While PPPs might have the potential to generate substantial productive efficiencies, they may limit a government’s ability to react to changing demands for the public service (Ross and Yan, 2015). Bovaird (2004) also presents arguments on the issue of reluctance of politicians to share power, emanates from politicians losing control over decision-making with regards to the PPP policy even when there is the evidence that there are potential benefits to be derived from the partnerships.
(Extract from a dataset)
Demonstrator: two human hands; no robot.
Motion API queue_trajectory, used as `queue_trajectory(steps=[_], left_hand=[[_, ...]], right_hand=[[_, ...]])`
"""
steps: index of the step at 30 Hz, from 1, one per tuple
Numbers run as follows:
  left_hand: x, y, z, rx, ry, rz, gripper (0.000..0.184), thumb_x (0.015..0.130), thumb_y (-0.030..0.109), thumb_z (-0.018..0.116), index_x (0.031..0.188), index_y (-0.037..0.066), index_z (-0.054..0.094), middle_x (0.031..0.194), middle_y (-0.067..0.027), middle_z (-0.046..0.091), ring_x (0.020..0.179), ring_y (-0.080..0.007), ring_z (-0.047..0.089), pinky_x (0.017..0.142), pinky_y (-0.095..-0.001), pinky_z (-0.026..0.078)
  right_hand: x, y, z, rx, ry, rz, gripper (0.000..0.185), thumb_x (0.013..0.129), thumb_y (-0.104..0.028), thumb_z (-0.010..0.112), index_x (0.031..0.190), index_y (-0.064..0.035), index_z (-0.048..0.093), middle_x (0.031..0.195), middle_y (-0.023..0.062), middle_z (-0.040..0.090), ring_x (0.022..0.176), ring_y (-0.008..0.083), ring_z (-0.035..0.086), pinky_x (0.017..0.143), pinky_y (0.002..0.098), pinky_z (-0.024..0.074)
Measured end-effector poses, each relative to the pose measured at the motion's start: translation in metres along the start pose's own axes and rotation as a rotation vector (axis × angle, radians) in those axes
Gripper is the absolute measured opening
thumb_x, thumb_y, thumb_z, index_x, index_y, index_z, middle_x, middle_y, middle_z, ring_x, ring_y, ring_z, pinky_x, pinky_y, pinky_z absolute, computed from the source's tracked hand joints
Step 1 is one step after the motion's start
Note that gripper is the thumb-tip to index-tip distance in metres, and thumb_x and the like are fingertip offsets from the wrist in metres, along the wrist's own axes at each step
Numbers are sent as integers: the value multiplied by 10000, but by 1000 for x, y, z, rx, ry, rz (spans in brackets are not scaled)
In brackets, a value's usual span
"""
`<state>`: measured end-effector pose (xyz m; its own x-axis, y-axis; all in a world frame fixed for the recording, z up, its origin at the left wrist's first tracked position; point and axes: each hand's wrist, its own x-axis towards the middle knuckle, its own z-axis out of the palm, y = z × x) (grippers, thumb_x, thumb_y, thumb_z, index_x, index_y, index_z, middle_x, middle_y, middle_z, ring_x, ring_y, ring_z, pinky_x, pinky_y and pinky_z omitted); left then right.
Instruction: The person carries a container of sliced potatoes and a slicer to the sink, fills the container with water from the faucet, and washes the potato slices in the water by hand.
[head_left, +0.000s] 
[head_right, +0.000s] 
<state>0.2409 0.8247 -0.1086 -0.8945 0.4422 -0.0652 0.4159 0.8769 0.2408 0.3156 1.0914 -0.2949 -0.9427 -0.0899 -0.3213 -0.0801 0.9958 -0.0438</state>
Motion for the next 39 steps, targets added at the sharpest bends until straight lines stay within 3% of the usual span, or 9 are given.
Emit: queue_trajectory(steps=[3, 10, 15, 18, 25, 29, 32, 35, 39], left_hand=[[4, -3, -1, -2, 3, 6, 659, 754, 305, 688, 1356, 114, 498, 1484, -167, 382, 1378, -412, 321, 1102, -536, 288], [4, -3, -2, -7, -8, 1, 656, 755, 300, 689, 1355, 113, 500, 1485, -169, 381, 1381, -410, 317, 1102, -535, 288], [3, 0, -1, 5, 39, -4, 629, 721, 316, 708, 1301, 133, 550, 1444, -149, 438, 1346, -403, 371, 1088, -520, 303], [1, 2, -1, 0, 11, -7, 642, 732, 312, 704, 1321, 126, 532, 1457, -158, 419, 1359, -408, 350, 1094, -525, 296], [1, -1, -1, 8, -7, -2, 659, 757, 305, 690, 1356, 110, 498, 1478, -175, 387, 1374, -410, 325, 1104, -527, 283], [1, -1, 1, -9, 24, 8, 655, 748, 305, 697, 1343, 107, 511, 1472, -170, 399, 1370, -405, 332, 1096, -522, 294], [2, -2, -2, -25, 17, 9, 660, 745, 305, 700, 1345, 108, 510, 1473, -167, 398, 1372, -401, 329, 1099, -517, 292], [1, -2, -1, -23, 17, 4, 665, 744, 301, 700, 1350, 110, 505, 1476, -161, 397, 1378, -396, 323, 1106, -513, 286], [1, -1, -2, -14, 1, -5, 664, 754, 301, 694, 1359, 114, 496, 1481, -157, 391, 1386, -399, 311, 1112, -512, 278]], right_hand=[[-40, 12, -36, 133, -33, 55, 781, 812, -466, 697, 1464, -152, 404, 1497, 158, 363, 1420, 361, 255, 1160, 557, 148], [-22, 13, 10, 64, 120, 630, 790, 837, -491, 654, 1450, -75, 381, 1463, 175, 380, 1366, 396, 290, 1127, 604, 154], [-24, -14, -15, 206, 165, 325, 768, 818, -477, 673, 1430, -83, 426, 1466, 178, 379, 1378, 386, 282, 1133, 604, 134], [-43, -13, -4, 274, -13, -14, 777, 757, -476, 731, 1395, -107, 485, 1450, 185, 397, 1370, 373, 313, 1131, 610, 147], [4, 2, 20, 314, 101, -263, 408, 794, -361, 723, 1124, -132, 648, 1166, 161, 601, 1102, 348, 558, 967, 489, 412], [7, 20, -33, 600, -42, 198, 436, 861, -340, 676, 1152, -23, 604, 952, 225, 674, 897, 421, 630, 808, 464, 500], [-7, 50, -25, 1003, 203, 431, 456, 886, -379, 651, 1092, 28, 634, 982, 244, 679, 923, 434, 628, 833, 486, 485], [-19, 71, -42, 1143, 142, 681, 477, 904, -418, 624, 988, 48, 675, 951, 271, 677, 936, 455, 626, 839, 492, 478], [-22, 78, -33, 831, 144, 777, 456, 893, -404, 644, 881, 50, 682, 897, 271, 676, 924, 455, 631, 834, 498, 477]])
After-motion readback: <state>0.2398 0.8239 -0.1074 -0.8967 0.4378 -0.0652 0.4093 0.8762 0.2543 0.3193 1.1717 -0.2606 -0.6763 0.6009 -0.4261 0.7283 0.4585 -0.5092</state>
Further to this at the more practical level, trade unions and public sector workers alike have opposed PPPs, due to the fear of losing their jobs or detrimental changes to the existing conditions of employment. Bovaird (2004, p.204) also argue that “it is also clear from public opinion surveys that many service-users are unaware of (and uninterested in) the precise legal standing of the organisation which provides their service and are quite content with whatever configuration is used to provide service, as long as the service quality is satisfactory”.
Despite these criticisms, organisations facilitating PPPs are flourishing and are becoming increasingly important. International organisations such as the United Nations, the World Bank, and many development agencies are shifting their agenda towards facilitating PPPs for development (Andonova, 2010; Stadtler and Probst, 2012). These international organisations are known to have huge experience and capacity for maintaining, monitoring, reviewing and evaluating PPP arrangements. Usually, their main aim is to help public and private sector organisations facilitate the partnership process and to establish frameworks for the roles partner organisations play. International organisations have been argued to offer legitimacy to partnerships, due to their solid reputation and track records, large cross-sectoral network base and commitment to development (Stadtler and Probst, 2012).
Although, the experiences of governments have been varied and sometimes considered undesirable, the arguments presented above suggest that in the right context and circumstances there are benefits to be derived by governments through
51
PPP arrangements at a scale and complexity beyond traditional method of procurements.